武蔵野は今日はな焼きそ若草のつまもこもれりわれもこもれり

とよみけるを聞きて、女をばとりて、ともに率ていにけり。

現代語訳

昔、男がいた。人の娘を奪って、武蔵野へ伴っていくと、盗人であるので国守に逮捕されてしまった。しかし男は女を草むらの中に置いて、逃げてしまった。後を追ってきた追手が「この野には盗人がひそんでいる」と、火をつけようとする。女は悲しんで、

武蔵野を今日は焼かないでください。私の夫も隠れていますし私も隠れていますから。

と詠んだのを聞いて、追手は女を取り戻して男とともに連れていった。

語句

■「武蔵野は…」 「な…そ」は禁止。「若草の」は「つま」の枕詞。「つま」はここでは夫。

解説

身分違いの恋をした男が、都にいては女と添い遂げることができないので女をさらって地方へ逃げていく、という話です。
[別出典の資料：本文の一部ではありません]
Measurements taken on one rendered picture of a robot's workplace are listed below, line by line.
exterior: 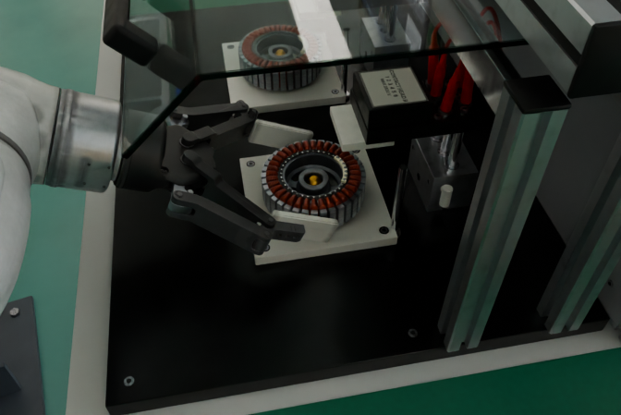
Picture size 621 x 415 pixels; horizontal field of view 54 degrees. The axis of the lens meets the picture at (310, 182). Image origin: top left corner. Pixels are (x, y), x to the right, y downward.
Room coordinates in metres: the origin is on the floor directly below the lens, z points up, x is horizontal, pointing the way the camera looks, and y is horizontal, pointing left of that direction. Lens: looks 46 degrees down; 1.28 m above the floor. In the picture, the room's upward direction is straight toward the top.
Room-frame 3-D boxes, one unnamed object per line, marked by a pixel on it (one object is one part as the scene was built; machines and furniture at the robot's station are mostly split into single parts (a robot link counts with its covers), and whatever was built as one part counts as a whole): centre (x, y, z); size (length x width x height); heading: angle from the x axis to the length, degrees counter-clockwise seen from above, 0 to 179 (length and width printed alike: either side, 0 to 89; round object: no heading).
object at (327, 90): (0.70, 0.04, 0.78); 0.15 x 0.15 x 0.01; 11
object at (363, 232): (0.47, 0.00, 0.78); 0.15 x 0.15 x 0.01; 11
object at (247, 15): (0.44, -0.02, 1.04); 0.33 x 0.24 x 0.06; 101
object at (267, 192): (0.47, 0.00, 0.80); 0.11 x 0.11 x 0.04
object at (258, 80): (0.70, 0.04, 0.80); 0.11 x 0.11 x 0.04
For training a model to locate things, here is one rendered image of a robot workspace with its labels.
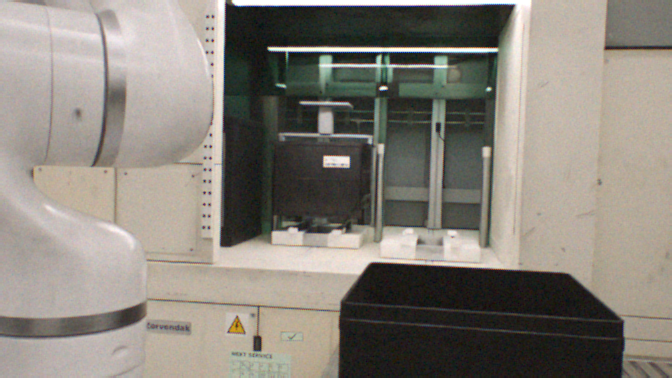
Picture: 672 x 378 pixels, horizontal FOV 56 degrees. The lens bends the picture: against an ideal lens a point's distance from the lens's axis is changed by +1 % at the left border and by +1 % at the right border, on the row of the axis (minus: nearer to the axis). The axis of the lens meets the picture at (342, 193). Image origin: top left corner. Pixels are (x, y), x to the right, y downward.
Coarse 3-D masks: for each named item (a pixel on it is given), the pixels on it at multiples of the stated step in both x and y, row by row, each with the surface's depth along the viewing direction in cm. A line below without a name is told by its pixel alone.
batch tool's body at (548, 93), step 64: (192, 0) 120; (256, 0) 127; (320, 0) 125; (384, 0) 124; (576, 0) 104; (256, 64) 169; (320, 64) 166; (384, 64) 164; (448, 64) 162; (512, 64) 130; (576, 64) 105; (256, 128) 163; (384, 128) 165; (512, 128) 126; (576, 128) 105; (128, 192) 123; (192, 192) 122; (256, 192) 165; (512, 192) 119; (576, 192) 106; (192, 256) 122; (256, 256) 134; (320, 256) 136; (512, 256) 116; (576, 256) 106; (192, 320) 122; (256, 320) 120; (320, 320) 118
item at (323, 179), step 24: (288, 144) 150; (312, 144) 149; (336, 144) 148; (360, 144) 148; (288, 168) 150; (312, 168) 149; (336, 168) 149; (360, 168) 148; (288, 192) 151; (312, 192) 150; (336, 192) 149; (360, 192) 148; (288, 216) 152; (312, 216) 150; (336, 216) 149; (360, 216) 168
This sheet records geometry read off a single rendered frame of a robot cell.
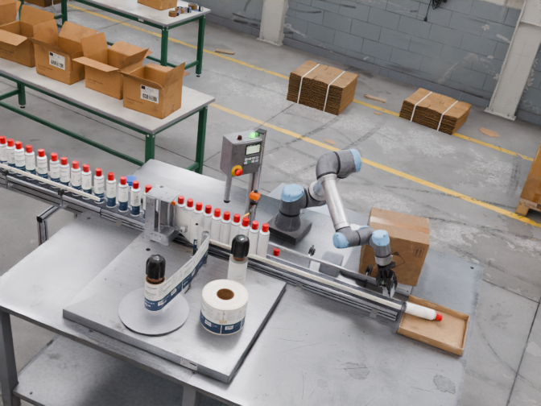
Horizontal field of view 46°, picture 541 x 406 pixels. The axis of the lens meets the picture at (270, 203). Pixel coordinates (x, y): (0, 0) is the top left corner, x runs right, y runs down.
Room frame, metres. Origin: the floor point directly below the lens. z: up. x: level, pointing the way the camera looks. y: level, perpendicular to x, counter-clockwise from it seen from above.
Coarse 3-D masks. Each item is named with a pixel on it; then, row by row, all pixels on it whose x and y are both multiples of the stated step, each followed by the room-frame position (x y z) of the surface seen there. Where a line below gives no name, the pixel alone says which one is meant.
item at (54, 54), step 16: (48, 32) 4.79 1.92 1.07; (64, 32) 4.89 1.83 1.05; (80, 32) 4.86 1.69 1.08; (96, 32) 4.83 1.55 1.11; (48, 48) 4.58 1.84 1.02; (64, 48) 4.86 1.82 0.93; (80, 48) 4.80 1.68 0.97; (48, 64) 4.59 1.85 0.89; (64, 64) 4.53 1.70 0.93; (80, 64) 4.60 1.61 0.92; (64, 80) 4.53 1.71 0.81; (80, 80) 4.62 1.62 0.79
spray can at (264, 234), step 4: (264, 224) 2.60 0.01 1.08; (268, 224) 2.60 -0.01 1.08; (264, 228) 2.58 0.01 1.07; (268, 228) 2.59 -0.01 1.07; (260, 232) 2.58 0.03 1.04; (264, 232) 2.58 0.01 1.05; (268, 232) 2.59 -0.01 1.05; (260, 236) 2.58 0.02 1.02; (264, 236) 2.57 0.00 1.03; (268, 236) 2.58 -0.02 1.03; (260, 240) 2.57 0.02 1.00; (264, 240) 2.57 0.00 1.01; (268, 240) 2.59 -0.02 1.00; (260, 244) 2.57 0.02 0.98; (264, 244) 2.57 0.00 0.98; (260, 248) 2.57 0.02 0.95; (264, 248) 2.57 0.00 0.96; (260, 252) 2.57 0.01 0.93; (264, 252) 2.57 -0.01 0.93; (264, 256) 2.58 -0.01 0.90
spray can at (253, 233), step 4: (252, 224) 2.59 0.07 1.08; (256, 224) 2.59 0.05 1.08; (252, 228) 2.59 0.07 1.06; (256, 228) 2.59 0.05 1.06; (252, 232) 2.58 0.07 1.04; (256, 232) 2.58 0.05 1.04; (252, 236) 2.58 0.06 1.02; (256, 236) 2.58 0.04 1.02; (252, 240) 2.58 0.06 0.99; (256, 240) 2.58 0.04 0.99; (252, 244) 2.58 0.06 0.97; (256, 244) 2.58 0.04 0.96; (252, 248) 2.58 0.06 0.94; (256, 248) 2.59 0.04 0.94; (252, 252) 2.58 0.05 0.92
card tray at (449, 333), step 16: (416, 304) 2.47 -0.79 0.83; (432, 304) 2.46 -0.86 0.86; (416, 320) 2.35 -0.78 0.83; (432, 320) 2.37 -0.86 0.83; (448, 320) 2.39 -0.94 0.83; (464, 320) 2.41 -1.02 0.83; (416, 336) 2.22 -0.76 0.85; (432, 336) 2.26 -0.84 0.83; (448, 336) 2.27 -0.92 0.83; (464, 336) 2.29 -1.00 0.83
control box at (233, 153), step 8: (224, 136) 2.71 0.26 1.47; (232, 136) 2.71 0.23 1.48; (248, 136) 2.74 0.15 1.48; (256, 136) 2.75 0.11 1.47; (224, 144) 2.70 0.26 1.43; (232, 144) 2.65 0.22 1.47; (240, 144) 2.66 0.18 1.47; (224, 152) 2.69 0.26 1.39; (232, 152) 2.65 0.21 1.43; (240, 152) 2.66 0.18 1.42; (224, 160) 2.69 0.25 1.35; (232, 160) 2.64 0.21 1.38; (240, 160) 2.67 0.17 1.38; (224, 168) 2.68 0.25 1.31; (232, 168) 2.64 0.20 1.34; (240, 168) 2.67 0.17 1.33; (248, 168) 2.70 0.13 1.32; (256, 168) 2.73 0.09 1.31; (232, 176) 2.65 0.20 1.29
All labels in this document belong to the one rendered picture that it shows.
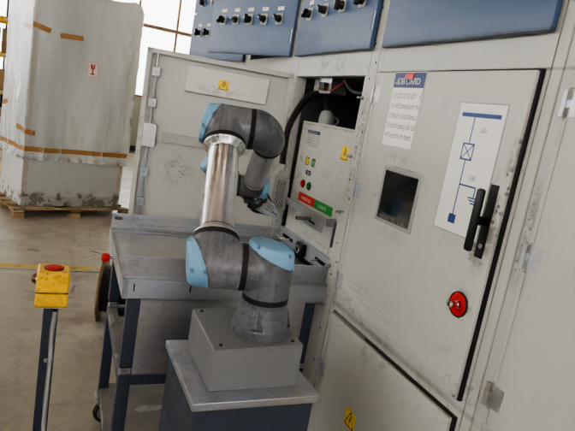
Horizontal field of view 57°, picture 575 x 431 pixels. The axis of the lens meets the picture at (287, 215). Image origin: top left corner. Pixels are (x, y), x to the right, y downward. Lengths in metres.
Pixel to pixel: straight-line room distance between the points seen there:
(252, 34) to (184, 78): 0.44
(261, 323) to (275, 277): 0.12
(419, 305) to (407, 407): 0.26
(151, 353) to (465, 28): 1.29
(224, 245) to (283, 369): 0.34
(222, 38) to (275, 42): 0.42
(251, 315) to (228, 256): 0.16
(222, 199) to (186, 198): 1.07
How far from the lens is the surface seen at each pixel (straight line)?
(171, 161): 2.38
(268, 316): 1.29
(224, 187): 1.35
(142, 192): 2.40
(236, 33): 2.71
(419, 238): 1.39
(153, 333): 1.74
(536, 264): 1.13
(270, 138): 1.48
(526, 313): 1.14
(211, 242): 1.26
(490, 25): 1.34
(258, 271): 1.25
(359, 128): 1.75
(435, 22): 1.50
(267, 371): 1.32
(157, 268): 1.67
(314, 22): 2.20
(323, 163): 2.05
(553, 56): 1.21
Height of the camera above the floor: 1.40
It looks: 10 degrees down
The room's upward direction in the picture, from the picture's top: 10 degrees clockwise
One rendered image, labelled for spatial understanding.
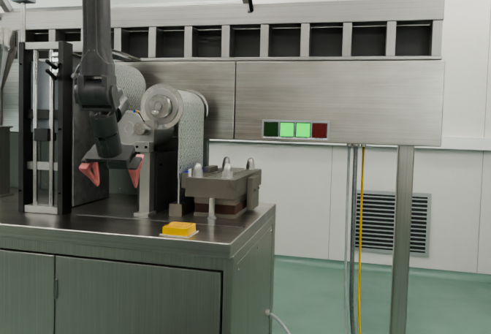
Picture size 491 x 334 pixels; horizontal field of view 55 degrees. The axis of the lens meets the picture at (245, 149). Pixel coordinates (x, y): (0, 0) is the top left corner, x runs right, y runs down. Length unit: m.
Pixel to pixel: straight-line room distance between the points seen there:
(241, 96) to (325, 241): 2.58
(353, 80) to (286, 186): 2.50
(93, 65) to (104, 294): 0.66
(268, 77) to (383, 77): 0.41
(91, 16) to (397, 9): 1.11
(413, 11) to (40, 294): 1.50
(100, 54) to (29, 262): 0.71
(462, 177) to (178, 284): 3.18
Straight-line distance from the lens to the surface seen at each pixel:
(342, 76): 1.76
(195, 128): 1.66
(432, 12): 1.81
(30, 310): 1.57
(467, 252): 4.28
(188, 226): 1.28
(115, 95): 1.07
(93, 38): 1.06
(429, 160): 4.12
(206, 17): 1.89
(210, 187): 1.46
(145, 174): 1.53
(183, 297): 1.32
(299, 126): 1.75
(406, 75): 1.76
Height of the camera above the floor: 1.20
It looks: 3 degrees down
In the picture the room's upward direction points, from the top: 2 degrees clockwise
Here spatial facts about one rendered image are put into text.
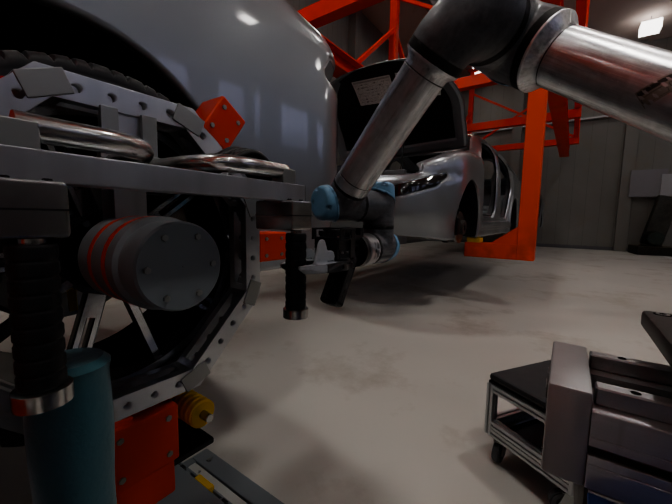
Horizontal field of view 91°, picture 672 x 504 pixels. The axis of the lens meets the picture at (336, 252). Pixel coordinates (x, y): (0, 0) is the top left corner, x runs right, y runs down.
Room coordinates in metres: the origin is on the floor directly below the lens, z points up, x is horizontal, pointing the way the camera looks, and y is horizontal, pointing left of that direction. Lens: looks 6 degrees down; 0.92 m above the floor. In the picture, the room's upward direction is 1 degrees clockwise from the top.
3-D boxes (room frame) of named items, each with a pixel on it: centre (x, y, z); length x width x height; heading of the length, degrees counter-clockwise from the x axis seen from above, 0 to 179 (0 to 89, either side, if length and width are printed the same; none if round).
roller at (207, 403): (0.72, 0.37, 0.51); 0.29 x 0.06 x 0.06; 54
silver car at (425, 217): (5.10, -1.50, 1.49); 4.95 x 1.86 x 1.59; 144
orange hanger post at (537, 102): (3.57, -1.77, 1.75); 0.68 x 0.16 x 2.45; 54
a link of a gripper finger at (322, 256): (0.57, 0.03, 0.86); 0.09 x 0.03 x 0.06; 153
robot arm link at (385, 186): (0.79, -0.09, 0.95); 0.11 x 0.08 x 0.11; 130
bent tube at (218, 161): (0.57, 0.20, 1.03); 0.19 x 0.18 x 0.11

六段の「芥川」と共通した趣向です。追っ手が草むらに火を放とうとした時、女は、もうどうしようもないので、「燃やさないでください」という意味の歌を詠むと、「そこだ」と場所が知られ、女はからめとられて、連れ戻されてしまいます。

そのほか『更級日記』の竹芝の話など、高貴な女性を奪って逃げる話は多いです。ヤマトタケルがサガム国の野で役人に騙されて野に火を放たれたところ、草薙の剣をふるって火の勢いを弱めて助かったという話を、私は思い出しました。